NewsOK.com ^ | April 20, 2008 | Nolan Clay

Posted on 04/20/2008 1:26:27 PM PDT by Tolerance Sucks Rocks

For years, Texas has been planning a privately financed super turnpike from Mexico to the Oklahoma border.

But like rush-hour traffic, the plan for a Trans-Texas Corridor is only inching along.

"It ran into a firestorm of controversy in Texas,” said Neal McCaleb, a former Oklahoma transportation secretary.

Critics have a wide range of concerns about the corridor, which has a key stretch that would parallel Interstate 35. (Another stretch would extend from the Texarkana/Shreveport area to Mexico.)

Particularly upset are landowners who may be in the corridor's path.

The Texas Transportation Department calls many concerns myths. The department says, for instance, that property owners will be paid fair market value and entire towns will not be wiped out.

How would it affect Oklahoma?

Still, the critics, including former Republican presidential candidate Ron Paul, got the attention of Texas legislators. Last year, legislators approved a partial moratorium on private toll road deals. How the corridor — if it ever is built in Texas — would affect Oklahoma is unclear.

McCaleb was a consultant for a company that was seeking to build the corridor along I-35. The company proposed extending the corridor through Oklahoma.

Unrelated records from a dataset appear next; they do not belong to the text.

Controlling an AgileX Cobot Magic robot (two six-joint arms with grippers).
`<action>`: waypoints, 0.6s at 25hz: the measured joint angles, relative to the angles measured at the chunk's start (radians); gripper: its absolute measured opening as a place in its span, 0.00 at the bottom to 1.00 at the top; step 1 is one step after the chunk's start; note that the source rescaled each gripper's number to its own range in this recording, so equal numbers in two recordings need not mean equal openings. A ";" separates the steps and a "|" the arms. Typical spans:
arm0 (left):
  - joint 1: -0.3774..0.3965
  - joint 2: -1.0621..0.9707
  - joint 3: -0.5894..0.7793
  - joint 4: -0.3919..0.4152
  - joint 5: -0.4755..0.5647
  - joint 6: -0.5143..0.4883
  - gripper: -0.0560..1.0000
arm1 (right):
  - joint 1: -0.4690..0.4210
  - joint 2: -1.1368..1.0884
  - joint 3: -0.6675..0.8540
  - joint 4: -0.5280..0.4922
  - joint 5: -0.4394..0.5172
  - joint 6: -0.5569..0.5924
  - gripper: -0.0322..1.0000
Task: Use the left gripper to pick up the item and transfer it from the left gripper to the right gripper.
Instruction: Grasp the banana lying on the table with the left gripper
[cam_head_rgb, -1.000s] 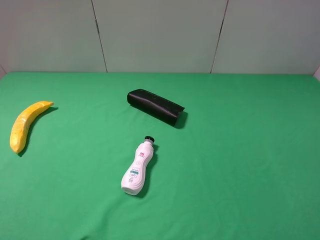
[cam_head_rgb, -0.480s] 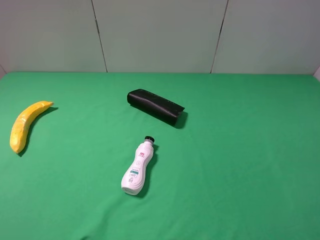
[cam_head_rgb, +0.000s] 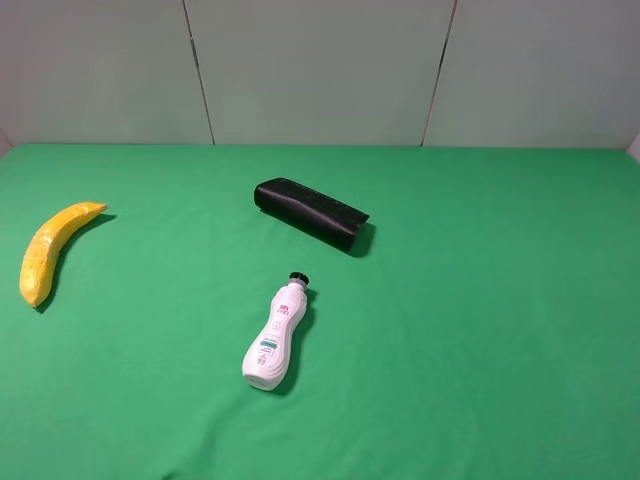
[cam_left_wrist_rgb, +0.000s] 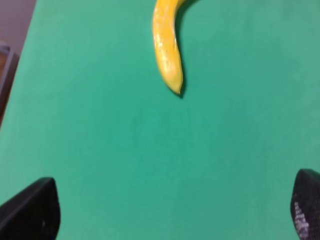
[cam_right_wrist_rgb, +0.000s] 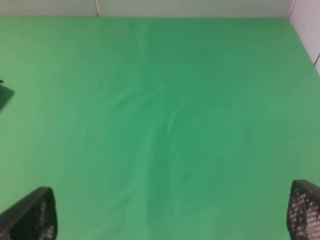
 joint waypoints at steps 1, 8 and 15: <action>0.000 0.024 0.000 0.000 -0.007 -0.008 0.91 | 0.000 0.000 0.000 0.000 0.000 0.000 1.00; 0.000 0.206 0.000 0.000 -0.072 -0.058 0.99 | 0.000 0.000 0.000 0.000 0.000 0.000 1.00; 0.000 0.397 0.000 0.001 -0.163 -0.104 1.00 | 0.000 0.000 0.000 0.000 0.000 0.000 1.00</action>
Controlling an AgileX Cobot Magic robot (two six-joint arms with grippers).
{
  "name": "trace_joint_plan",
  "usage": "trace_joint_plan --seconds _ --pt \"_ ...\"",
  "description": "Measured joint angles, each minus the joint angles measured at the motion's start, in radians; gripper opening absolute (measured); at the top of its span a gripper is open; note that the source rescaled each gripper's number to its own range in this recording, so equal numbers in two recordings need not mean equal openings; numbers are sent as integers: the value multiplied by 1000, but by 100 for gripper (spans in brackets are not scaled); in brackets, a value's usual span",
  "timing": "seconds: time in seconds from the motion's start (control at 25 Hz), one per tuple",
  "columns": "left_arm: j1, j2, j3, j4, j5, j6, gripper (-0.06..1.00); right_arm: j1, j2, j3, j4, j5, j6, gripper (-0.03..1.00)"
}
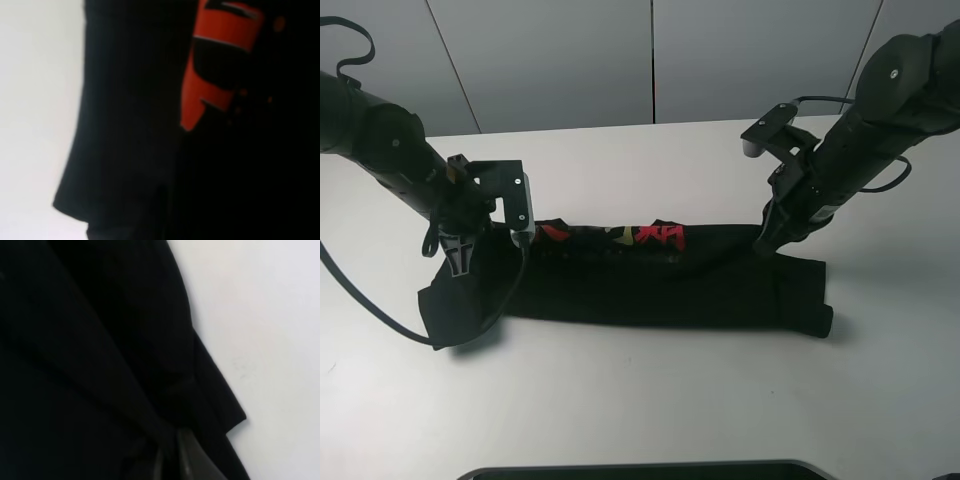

"The Oklahoma arm never got off the ground because our proposal was not selected. And the other proposals had no provision for anything in Oklahoma,” McCaleb said.

‘There's a lot of misinformation'

Oklahoma transportation officials say they have no plans to extend the corridor through Oklahoma. They say existing roads could be used to take the traffic. Oklahoma officials also say most of the planning in Texas is on the stretch of corridor between Dallas and San Antonio.

"It appears to be that's where their focus is,” said David C. Streb, engineering director for the Oklahoma Transportation Department. "These things take a long time.”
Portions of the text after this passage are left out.